Is that about right? You ever say no to her?


----------



## Hope1964 (Sep 26, 2011)

wanttosucceed said:


> thats not her style i dont believe she is, havent gotten any reason to believe thats the case..


Sadly, many of us thought the exact same thing. Have you done any investigating? Especially since you're having sex with her - she could very well give you an STD.


----------



## Prodigal (Feb 5, 2011)

wanttosucceed said:


> my question is is she really done? or is she playing games or is it that she is really confused about what to do?


Yes, she is done. You are her male 'ho. She is not the least bit confused. Not one iota. You, on the other hand, are being used.

If she was really confused, she would be in counseling, trying to straighten out her confusion.

She is not in counseling.

Time to have a MAJOR wake-up call on this one.


----------



## Vizion (Jul 21, 2012)

why did she want out in the first place?


----------



## anchorwatch (Mar 5, 2012)

A year is a long time to be separated. I don't know to many couples that got back together after that period of time. I don't know who wasn't into doing the work the counselor laid out for you, too late for that now. No? Why should she see a counselor now, she is moving on, not trying to stay together. 

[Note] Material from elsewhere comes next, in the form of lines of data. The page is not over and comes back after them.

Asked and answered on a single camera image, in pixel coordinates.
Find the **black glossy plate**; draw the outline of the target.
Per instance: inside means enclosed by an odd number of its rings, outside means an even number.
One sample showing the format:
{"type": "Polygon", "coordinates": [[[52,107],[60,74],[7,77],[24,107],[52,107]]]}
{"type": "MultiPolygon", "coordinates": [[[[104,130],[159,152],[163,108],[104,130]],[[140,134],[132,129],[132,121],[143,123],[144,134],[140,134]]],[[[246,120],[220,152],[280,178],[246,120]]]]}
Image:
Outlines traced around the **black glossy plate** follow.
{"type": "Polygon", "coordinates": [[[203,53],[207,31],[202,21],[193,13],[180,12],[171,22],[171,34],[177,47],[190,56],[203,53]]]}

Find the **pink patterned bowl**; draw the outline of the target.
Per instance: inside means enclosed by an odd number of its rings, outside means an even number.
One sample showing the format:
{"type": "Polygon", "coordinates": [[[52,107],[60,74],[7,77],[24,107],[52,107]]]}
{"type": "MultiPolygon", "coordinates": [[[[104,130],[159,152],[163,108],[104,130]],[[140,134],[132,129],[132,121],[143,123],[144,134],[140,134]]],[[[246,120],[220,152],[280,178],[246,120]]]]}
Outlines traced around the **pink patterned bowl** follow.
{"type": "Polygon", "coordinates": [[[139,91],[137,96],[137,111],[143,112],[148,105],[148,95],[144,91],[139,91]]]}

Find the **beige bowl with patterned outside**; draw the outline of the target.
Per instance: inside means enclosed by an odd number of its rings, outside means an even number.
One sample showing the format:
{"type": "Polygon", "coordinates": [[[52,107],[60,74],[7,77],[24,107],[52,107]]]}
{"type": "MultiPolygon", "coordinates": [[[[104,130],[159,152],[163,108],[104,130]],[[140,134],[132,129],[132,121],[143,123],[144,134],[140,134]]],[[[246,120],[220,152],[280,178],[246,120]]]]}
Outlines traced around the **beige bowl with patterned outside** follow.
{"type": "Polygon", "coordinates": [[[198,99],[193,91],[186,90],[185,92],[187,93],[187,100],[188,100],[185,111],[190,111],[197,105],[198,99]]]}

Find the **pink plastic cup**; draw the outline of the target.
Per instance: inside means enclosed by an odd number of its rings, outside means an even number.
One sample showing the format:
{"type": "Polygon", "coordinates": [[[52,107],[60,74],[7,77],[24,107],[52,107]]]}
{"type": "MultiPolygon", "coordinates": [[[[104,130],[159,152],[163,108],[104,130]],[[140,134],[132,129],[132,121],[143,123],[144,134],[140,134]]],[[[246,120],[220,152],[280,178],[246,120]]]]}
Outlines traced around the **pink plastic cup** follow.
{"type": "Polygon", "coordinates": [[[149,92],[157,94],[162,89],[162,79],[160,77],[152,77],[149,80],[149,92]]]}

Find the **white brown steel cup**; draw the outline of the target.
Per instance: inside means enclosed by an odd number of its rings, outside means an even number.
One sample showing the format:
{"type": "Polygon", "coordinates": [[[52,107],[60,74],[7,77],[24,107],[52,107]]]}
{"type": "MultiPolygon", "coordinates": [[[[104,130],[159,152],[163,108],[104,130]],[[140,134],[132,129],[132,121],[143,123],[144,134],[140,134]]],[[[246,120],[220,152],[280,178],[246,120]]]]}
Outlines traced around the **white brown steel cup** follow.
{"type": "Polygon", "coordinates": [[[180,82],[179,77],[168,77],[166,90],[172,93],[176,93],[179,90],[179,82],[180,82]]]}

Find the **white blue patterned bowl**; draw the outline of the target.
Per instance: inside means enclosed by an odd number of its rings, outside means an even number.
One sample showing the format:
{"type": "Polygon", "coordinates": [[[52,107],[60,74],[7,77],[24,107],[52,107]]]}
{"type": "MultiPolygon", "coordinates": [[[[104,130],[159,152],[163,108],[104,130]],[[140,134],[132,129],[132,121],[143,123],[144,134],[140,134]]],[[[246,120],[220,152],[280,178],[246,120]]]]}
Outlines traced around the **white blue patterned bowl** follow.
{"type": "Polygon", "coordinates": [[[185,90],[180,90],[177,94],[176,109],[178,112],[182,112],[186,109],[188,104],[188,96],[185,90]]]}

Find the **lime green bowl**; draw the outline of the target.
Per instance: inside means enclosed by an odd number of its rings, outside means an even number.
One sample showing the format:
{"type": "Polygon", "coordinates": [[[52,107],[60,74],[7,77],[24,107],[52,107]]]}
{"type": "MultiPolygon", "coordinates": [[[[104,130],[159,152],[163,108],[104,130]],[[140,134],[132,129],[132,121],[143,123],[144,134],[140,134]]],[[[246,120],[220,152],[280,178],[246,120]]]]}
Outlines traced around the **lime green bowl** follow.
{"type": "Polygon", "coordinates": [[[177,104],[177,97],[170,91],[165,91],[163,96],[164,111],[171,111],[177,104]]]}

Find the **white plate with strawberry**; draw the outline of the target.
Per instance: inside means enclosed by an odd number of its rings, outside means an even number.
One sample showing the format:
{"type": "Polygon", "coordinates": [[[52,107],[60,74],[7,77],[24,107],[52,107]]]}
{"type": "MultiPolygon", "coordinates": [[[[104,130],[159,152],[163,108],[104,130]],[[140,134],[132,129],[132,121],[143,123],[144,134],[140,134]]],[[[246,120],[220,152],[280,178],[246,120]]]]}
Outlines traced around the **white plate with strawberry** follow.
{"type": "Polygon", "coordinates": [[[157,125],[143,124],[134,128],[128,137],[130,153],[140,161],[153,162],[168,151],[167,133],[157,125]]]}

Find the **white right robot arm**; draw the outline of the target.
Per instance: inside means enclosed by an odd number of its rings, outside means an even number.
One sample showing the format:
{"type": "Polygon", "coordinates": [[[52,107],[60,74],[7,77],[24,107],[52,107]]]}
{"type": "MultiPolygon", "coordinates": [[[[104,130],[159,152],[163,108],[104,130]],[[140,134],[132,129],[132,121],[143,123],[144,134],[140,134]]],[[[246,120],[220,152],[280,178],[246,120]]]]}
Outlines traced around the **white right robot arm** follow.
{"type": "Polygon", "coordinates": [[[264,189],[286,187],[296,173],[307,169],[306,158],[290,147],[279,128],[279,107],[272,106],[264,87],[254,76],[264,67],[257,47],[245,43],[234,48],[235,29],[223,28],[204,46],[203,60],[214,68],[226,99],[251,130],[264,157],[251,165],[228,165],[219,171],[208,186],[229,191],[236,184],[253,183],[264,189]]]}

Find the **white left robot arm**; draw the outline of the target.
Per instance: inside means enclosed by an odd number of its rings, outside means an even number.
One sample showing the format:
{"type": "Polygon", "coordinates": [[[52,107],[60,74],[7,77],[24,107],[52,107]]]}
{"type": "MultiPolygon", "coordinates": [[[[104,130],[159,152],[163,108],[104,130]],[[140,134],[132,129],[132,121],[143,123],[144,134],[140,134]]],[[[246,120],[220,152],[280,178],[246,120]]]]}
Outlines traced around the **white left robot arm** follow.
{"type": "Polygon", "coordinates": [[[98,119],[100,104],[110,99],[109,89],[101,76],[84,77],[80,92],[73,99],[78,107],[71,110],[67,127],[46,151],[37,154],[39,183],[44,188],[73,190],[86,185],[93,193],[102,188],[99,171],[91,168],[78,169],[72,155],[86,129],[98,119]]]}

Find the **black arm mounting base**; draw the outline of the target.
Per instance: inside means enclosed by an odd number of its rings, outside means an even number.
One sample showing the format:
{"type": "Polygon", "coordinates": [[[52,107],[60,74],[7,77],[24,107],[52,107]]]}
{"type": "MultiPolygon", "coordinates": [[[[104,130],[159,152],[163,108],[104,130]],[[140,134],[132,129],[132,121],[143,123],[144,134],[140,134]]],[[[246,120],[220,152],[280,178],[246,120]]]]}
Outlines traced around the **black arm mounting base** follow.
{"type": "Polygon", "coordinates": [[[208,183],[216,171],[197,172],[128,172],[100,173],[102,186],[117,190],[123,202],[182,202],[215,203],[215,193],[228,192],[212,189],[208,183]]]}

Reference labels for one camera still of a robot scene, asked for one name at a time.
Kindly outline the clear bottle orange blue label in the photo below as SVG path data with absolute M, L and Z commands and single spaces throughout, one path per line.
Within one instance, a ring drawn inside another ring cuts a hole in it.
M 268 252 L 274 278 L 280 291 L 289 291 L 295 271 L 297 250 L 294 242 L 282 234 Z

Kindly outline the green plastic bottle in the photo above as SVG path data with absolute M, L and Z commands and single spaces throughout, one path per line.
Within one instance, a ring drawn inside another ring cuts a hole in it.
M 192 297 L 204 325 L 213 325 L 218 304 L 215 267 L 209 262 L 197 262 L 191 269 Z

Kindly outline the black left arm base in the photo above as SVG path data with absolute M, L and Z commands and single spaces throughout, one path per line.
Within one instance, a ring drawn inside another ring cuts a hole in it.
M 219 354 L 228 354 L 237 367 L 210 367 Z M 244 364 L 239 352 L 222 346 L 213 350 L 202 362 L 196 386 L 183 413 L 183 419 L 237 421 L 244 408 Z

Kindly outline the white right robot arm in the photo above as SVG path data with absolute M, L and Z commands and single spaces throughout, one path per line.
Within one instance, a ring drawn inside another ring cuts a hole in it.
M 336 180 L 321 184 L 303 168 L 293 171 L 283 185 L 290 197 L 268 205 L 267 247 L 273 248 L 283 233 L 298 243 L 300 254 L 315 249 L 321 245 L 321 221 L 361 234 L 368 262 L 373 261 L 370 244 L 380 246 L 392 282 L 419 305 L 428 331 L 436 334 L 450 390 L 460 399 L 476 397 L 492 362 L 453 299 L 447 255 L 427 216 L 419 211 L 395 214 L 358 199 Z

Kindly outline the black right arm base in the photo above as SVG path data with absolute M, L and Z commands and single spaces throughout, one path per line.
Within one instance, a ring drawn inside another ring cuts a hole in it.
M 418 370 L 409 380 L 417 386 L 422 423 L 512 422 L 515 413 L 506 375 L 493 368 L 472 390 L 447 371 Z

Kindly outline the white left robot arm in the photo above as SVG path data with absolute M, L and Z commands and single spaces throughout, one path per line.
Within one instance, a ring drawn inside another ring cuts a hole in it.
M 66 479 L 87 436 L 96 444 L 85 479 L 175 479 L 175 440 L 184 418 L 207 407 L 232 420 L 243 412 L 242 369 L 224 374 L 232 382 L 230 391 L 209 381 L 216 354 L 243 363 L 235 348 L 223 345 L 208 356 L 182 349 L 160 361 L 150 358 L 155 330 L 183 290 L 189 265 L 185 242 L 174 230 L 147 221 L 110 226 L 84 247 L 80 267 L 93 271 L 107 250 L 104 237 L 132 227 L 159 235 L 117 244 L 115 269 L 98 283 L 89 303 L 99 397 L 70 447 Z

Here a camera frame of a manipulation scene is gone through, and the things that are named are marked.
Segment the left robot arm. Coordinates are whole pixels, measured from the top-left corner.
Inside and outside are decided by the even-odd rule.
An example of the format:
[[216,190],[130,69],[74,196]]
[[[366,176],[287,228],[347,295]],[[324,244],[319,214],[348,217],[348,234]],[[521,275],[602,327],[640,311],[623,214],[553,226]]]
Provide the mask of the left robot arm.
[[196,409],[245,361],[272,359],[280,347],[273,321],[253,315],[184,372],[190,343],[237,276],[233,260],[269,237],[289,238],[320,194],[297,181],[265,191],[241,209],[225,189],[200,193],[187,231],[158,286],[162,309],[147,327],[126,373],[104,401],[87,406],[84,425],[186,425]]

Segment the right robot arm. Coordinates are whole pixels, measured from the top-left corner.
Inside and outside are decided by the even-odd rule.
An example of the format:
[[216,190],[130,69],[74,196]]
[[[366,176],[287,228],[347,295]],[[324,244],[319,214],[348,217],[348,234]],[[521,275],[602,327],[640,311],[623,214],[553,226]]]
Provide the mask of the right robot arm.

During that time you basically had a FWB relationship. Sex is easier and comfortable with you type of thing, to fill her needs. Now she's tired of that and wants to move on. I guess you misinterpreted the FWB relationship. After a year you should have been some what ready for this to come. Like Hope said she may have her eye on someone already. It's part of moving on. With you around, she is not going to be able to do that. As soon as he shows up, you won't be allowed in the bed anymore.

I do think she's playing games, even if she's doing it unconsciously. She's keeping you around for convenience now, till something else comes along.


----------



## LusDaBeach (Apr 19, 2012)

wanttosucceed said:


> thought about that but honestly thats not her style i dont believe she is, havent gotten any reason to believe thats the case..thx for the advice tho


Denial, Denial, Denial...buddy you've got a lot to learn. Sorry man but the truth hurts. You come here for help but along with that you have to hear the truth. She's not ready to let go of yo until she is sure of the other person. Start working on being a better you and give her space to figure things out. Time for the 180. It works.


----------